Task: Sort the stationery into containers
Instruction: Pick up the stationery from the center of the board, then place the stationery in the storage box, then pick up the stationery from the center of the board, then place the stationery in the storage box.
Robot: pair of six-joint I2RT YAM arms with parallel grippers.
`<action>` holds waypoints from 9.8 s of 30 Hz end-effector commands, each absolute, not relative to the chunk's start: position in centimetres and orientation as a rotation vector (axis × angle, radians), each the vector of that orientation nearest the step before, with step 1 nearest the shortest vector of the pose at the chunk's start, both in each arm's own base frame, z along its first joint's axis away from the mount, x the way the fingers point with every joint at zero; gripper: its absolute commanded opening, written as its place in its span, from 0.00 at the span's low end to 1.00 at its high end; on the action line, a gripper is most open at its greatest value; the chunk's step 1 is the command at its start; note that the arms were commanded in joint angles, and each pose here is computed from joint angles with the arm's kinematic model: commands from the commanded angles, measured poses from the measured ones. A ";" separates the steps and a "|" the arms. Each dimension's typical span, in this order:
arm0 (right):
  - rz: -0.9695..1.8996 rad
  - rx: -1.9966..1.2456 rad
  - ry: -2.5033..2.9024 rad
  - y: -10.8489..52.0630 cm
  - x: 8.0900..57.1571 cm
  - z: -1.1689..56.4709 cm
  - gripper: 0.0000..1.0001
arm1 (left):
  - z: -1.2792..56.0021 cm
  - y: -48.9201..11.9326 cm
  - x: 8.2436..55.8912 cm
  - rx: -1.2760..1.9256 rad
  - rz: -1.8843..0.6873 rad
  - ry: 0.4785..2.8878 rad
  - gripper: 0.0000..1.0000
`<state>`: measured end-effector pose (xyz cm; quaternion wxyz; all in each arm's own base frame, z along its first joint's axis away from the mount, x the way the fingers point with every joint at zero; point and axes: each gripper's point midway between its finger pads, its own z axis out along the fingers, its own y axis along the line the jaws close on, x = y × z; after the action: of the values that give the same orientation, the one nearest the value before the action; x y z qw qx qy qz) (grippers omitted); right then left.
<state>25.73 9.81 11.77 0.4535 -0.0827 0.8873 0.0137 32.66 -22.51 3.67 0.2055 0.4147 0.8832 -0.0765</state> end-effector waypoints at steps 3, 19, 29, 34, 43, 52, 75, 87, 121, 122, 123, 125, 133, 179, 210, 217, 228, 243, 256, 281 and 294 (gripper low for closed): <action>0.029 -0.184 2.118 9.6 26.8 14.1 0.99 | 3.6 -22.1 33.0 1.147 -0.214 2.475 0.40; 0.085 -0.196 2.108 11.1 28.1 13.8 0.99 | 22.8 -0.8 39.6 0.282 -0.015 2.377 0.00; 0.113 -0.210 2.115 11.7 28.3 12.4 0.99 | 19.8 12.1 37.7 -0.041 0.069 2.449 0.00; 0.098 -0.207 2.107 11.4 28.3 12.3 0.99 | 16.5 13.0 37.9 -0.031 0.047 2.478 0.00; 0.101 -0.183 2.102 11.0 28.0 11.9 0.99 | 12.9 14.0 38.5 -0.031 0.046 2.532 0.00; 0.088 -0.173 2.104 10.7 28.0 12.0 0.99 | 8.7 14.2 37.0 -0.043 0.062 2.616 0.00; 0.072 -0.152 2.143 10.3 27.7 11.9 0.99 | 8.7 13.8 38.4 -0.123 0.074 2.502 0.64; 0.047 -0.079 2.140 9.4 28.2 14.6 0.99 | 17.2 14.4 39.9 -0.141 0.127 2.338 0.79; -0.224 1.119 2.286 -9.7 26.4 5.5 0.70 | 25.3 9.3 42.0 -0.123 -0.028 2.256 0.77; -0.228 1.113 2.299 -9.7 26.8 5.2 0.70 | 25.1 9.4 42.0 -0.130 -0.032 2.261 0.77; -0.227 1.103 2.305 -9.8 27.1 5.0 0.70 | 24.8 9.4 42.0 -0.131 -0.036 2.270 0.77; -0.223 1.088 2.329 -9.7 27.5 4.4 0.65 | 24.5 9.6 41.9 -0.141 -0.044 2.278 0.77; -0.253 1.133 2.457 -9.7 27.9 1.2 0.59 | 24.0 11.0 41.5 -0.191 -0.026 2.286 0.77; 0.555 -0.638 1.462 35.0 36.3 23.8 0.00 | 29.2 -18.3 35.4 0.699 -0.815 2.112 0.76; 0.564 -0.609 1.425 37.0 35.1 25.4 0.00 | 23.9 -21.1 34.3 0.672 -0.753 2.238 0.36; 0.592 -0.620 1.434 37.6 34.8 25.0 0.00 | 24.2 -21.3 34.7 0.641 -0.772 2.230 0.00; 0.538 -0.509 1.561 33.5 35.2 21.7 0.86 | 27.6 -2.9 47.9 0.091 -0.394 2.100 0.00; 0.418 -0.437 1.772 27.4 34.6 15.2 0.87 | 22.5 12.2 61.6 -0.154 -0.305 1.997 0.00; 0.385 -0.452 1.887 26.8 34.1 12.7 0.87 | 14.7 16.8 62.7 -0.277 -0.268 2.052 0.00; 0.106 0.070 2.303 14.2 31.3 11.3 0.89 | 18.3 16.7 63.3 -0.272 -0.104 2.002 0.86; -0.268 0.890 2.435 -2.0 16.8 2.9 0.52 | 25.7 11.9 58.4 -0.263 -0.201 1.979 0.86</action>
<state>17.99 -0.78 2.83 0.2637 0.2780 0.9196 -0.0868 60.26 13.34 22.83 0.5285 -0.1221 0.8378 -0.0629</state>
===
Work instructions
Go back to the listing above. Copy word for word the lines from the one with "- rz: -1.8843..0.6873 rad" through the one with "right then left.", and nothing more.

Answer for the task
  - rz: -1.8843..0.6873 rad
  - ry: 0.4785..2.8878 rad
  - gripper: 0.0000..1.0000
`<state>`: measured end-effector pose (xyz cm; quaternion wxyz; all in each arm's own base frame, z along its first joint's axis away from the mount, x the way the fingers point with every joint at zero; point and axes: each gripper's point midway between its finger pads, its own z axis out along the fingers, its own y axis along the line the jaws close on, x = y × z; after the action: of the values that give the same orientation, the one nearest the value before the action; x y z qw qx qy qz) (grippers omitted); right then left.

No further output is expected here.